Referirse a la década prodigiosa es hacerlo a un período en el que la originalidad y la innovación se dieron la mano y, junto a una intensa profundización en las técnicas y materiales previamente adquiridos, conformaron unos años que parecían preconizar un imparable futuro. Después, nos dimos cuenta de que San Agustín de Hipona llevaba razón: «El pasado ya no es y el futuro no es todavía», y continuamos esperando (aún seguimos haciéndolo, naturalmente), por ver si ese porvenir se asoma un día a nuestra puerta. Si bien, a la vista del panorama con el que nos encontramos todos los días, nada más abrir las pestañas, no parece faltarles razón a los que preconizan que «El futuro ya no es lo que solía ser».

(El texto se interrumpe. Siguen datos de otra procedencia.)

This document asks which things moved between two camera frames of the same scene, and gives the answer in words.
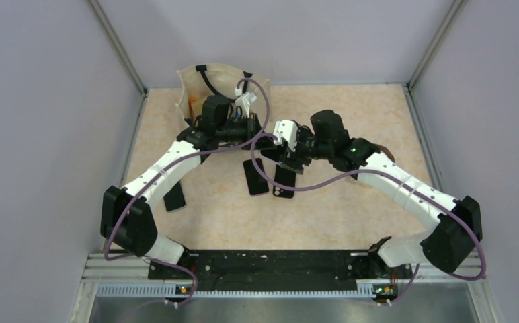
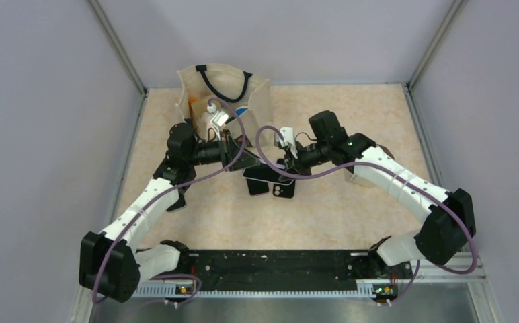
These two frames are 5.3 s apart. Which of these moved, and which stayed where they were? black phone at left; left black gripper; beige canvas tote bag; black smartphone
Moved: left black gripper
Stayed: black phone at left; black smartphone; beige canvas tote bag

A pesar del paso del tiempo, el implacable, no me resultaría difícil hoy ponerme en la piel del joven delgaducho que comenzaba a mirarse los granos en el espejo de sus veintitantos años, y para el que la dimensión del mundo estaba señalada por los confines de una sonrisa femenina. Si algún recuerdo de entonces había quedado aprisionado en mi memoria, era, sin duda, el de la conquista de la Luna -un nombre femenino por el que, lo reconozco, siento una especial predilección-, de modo que, cuando aquellos tres héroes espaciales -Armstrong, Aldrin y Collins- amerizaron en el Mar de la Tranquilidad, sentí que un trozo de esa gesta, aunque fuera pequeñísimo, también me correspondía a mí.

Creo que, desde entonces, amé más la poesía y la literatura, que, en ocasiones, me advertían de su presencia. No tuve inconveniente en unirme a la expedición de Julio Verne, junto con aquel grupo de hombres que viajaron hasta la Luna usando un gigantesco cañón, y, del mismo modo, felicité a Georges Melies, uno de los pioneros del cine, por su película «Le voyage dans la Lune».

Pero, al final, tuve que convencerme de que los sueños sólo son verdad mientras duran, y de que la realidad estaba en otra parte, y de que el Mar de la Tranquilidad sólo había sido una excusa para que las dos grandes potencias dirimieran su supremacía en el espacio. Nada, pues, de romanticismo en la conquista, ningún guiño de película, ni ningún beso dado con la mirada. Nada de Luna de enero, y el amor primero. Todo había formado parte de un ensayo más, una tramoya conocida, un guión adobado con la salsa de una Guerra Fría por dos naciones que habían decidido solventar en el espacio sus diferencias políticas, ideológicas, tecnológicas y militares.

Por eso, cuando en diciembre de 1972 la NASA, con la misión del Apolo 17, dio por finalizado su programa de exploración lunar, supe que la ambición acostumbra a hacer traidores, y que, en adelante, el mundo ya no sería una naranja redonda, como yo había creído siempre. Las limitaciones presupuestarias -una excusa: se ama con intensidad y se gasta con locura-, fue la causa aducida para esa retirada que dejaba a la Luna sin más compañía que su sombra de plata. Desde entonces, ningún humano ha vuelto a visitarla, y, si acaso, en algunas misiones orbitales, se ha estudiado el campo magnético y las emisiones de rayos X y gamma.

Quizás todo cambie algún día, y, de nuevo, nos demos cuenta de que tenía razón Bécquer cuando dijo que «?nada hay que conmueva tan hondamente, que acaricie mi espíritu y dé vuelo desusado a mi fantasía como la luz apacible y desmayada de la luna». ¿O acaso las utopías y la Luna no forman parte del mismo viaje?